The model is easy to use for control of orders. However, the
physical control of the inventory could be so expensive that the
exact count is only performed once a month, for example. In
certain cases the (t,S)-policy can lead to relatively high capital
commitment because of the high average inventory. This policy
also implies high ordering costs because we might not place a
large order on the fixed day. At the same time, we might need to
wait too long to fulfil our target inventory and thus a shortage
can occur. The (t,S)-policy is recommended for use in companies
with cycled replenishment
Policy 3: s,q
•t: variable time between two orders
•q: fixed order quantity
This model operates when order quantity (q) is
fixed and the interval (t) between orders can vary.
In this case, the order point (s) is defined as ROP.
Every order arrives to replenish inventory after a
lead time. The lead time is assumed to be known
and constant. The only uncertainty is associated
with demand. In the following analysis, one should
be most concerned with the possibility of shortage
during an order cycle, that is, when the inventory
level falls below zero. This is also called a stock-out
event. Every time we extract inventory, we
compare what is left with s.
Policy 4: s,S
•t: variable time between two orders
•q: variable order quantity between the order level S and ROP s
This strategy is used to define the drop of order quantity s after every
inventory usage.
This system can handle any level of demand and at any time, and include
demand fluctuations in planning. Order policy (s,S) avoids an excessive
level of inventory and ensures that the business has the right goods on
hand to avoid stock-outs.
However, this policy requires much effort and high control. It is used in
industrial and commercial areas of business, given the fact that flexible
order quantity is possible and a target quantity can be predetermined. In
practice, replenishment interval, order quantity, ROP, and target inventory
levels are not fixed, but change in dynamics subject to changes in
demand, the following changes to the above-mentioned policies must be
considered. We have to take into account demand, current and projected
inventory, and in-transit quantities as well as planned deliveries.

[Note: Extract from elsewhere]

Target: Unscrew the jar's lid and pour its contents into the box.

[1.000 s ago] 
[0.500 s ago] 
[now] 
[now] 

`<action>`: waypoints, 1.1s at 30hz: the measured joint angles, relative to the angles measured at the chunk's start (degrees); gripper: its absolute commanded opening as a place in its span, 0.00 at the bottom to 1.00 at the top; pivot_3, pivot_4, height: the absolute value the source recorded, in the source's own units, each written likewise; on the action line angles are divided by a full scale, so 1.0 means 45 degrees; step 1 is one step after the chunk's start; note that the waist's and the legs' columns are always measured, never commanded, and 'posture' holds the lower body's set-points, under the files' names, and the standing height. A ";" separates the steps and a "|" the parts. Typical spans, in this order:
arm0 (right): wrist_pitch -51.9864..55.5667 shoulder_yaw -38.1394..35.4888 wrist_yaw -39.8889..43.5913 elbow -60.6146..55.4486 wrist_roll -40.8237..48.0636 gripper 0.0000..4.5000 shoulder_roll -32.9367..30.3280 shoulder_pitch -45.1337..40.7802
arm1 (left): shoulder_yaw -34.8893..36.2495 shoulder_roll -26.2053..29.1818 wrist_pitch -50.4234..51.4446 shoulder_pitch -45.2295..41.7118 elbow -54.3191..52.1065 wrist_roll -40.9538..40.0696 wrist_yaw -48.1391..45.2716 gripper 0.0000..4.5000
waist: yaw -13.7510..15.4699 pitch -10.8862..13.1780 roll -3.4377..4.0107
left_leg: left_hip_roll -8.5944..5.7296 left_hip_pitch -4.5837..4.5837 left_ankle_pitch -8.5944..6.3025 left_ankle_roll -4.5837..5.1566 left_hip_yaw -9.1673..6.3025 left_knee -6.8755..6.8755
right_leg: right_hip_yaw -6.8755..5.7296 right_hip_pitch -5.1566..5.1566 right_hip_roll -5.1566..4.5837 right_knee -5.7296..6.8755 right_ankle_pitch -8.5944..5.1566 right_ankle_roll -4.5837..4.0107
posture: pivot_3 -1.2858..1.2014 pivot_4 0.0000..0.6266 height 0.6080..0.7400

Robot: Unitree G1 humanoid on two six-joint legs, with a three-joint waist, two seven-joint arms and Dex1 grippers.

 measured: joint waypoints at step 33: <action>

Transportation policies and routing
• LTL (less than truckload) and FTL (full truckload) transportation policies differ
regarding the capacity utilization of trucks. FTL policy presumes waiting for
shipment until the truck is full loaded. LTL policy allows shipment with partial loads.
Aggregations of loads in terms of time (e.g., 5 days) or quantity (e.g., minimum 60%
load) are possible. LTL policy is more responsive but my result in costs increase. FTL
allows for better capacity utilization but the lead time may increase.
• Routing optimization addresses the optimization of travel paths in a network
structure. In particular, we are looking for the shortest (or quickest) connections
between a given start location and a given destination location. These two locations
are both part of a network, but there is no direct connection available between
them. Instead, it is necessary to determine a sequence of concatenated direct
connections between intermediately passed connections/points that connects the
start and terminus locations.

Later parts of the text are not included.